▸ **Problem description**
What is needed is an exact repeat of the lines from the one holding "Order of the" through the final line of the data, with no pictures.
[Provided data Boundary: Start]
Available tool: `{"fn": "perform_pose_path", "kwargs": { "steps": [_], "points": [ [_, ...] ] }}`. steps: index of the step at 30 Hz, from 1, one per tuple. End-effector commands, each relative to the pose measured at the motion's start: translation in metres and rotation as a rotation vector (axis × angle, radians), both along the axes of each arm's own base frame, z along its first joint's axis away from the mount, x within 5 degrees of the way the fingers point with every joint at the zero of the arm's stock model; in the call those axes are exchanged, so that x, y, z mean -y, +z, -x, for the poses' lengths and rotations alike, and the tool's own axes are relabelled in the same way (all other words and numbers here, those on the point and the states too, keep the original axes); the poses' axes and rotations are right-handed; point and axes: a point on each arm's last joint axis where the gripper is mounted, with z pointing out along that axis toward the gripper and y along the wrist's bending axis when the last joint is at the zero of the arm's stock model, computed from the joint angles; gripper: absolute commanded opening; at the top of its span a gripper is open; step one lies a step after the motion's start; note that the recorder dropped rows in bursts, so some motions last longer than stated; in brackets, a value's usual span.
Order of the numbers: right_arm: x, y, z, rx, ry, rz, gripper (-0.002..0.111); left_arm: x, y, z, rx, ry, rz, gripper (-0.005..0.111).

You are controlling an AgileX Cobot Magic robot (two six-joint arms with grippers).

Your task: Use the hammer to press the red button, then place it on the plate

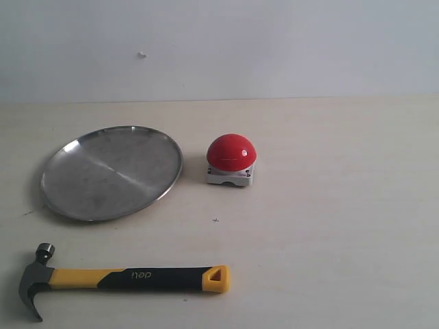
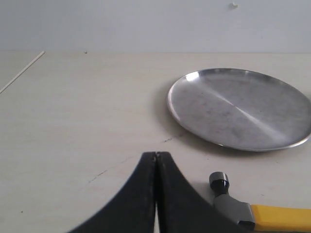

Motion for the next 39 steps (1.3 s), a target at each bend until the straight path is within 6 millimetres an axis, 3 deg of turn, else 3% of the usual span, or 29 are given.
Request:
{"fn": "perform_pose_path", "kwargs": {
  "steps": [1,4,7,11,15,19,24,27,32,36,39],
  "points": [
    [-0.007,-0.005,0.001,-0.082,0.081,0.004,0.0,0.0,0.001,0.0,0.011,0.002,-0.001,0.0],
    [-0.007,0.0,0.001,-0.064,0.078,-0.015,0.0,0.0,0.001,0.0,0.011,0.002,-0.001,0.0],
    [-0.002,0.017,0.004,0.031,0.029,-0.041,0.0,0.0,0.001,0.0,0.011,0.002,-0.001,0.0],
    [0.009,0.058,0.012,0.236,-0.088,-0.046,0.0,0.0,0.001,0.0,0.011,0.002,-0.001,0.0],
    [0.005,0.101,0.007,0.241,-0.076,0.07,0.0,0.0,0.001,0.0,0.011,0.002,-0.001,0.0],
    [-0.003,0.146,-0.023,0.104,0.007,0.153,0.0,0.0,0.001,0.0,0.011,0.002,-0.001,0.0],
    [-0.019,0.179,-0.101,-0.235,0.228,0.391,0.0,0.0,0.001,0.0,0.011,0.002,-0.001,0.0],
    [-0.035,0.177,-0.154,-0.495,0.502,0.532,0.0,0.0,0.001,0.0,0.011,0.002,-0.001,0.0],
    [-0.079,0.151,-0.213,-0.777,0.762,0.757,0.0,0.0,0.001,0.0,0.011,0.002,-0.001,0.0],
    [-0.145,0.1,-0.232,-0.865,0.972,0.992,0.0,0.0,0.001,0.0,0.011,0.002,-0.001,0.0],
    [-0.205,0.058,-0.223,-0.84,1.207,1.188,0.0,0.0,0.001,0.0,0.011,0.002,-0.001,0.0]
  ]
}}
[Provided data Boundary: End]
▸ **Exercise result**
Order of the numbers: right_arm: x, y, z, rx, ry, rz, gripper (-0.002..0.111); left_arm: x, y, z, rx, ry, rz, gripper (-0.005..0.111).

You are controlling an AgileX Cobot Magic robot (two six-joint arms with grippers).

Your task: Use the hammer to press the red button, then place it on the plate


Motion for the next 39 steps (1.3 s), a target at each bend until the straight path is within 6 millimetres an axis, 3 deg of turn, else 3% of the usual span, or 29 are given.
Request:
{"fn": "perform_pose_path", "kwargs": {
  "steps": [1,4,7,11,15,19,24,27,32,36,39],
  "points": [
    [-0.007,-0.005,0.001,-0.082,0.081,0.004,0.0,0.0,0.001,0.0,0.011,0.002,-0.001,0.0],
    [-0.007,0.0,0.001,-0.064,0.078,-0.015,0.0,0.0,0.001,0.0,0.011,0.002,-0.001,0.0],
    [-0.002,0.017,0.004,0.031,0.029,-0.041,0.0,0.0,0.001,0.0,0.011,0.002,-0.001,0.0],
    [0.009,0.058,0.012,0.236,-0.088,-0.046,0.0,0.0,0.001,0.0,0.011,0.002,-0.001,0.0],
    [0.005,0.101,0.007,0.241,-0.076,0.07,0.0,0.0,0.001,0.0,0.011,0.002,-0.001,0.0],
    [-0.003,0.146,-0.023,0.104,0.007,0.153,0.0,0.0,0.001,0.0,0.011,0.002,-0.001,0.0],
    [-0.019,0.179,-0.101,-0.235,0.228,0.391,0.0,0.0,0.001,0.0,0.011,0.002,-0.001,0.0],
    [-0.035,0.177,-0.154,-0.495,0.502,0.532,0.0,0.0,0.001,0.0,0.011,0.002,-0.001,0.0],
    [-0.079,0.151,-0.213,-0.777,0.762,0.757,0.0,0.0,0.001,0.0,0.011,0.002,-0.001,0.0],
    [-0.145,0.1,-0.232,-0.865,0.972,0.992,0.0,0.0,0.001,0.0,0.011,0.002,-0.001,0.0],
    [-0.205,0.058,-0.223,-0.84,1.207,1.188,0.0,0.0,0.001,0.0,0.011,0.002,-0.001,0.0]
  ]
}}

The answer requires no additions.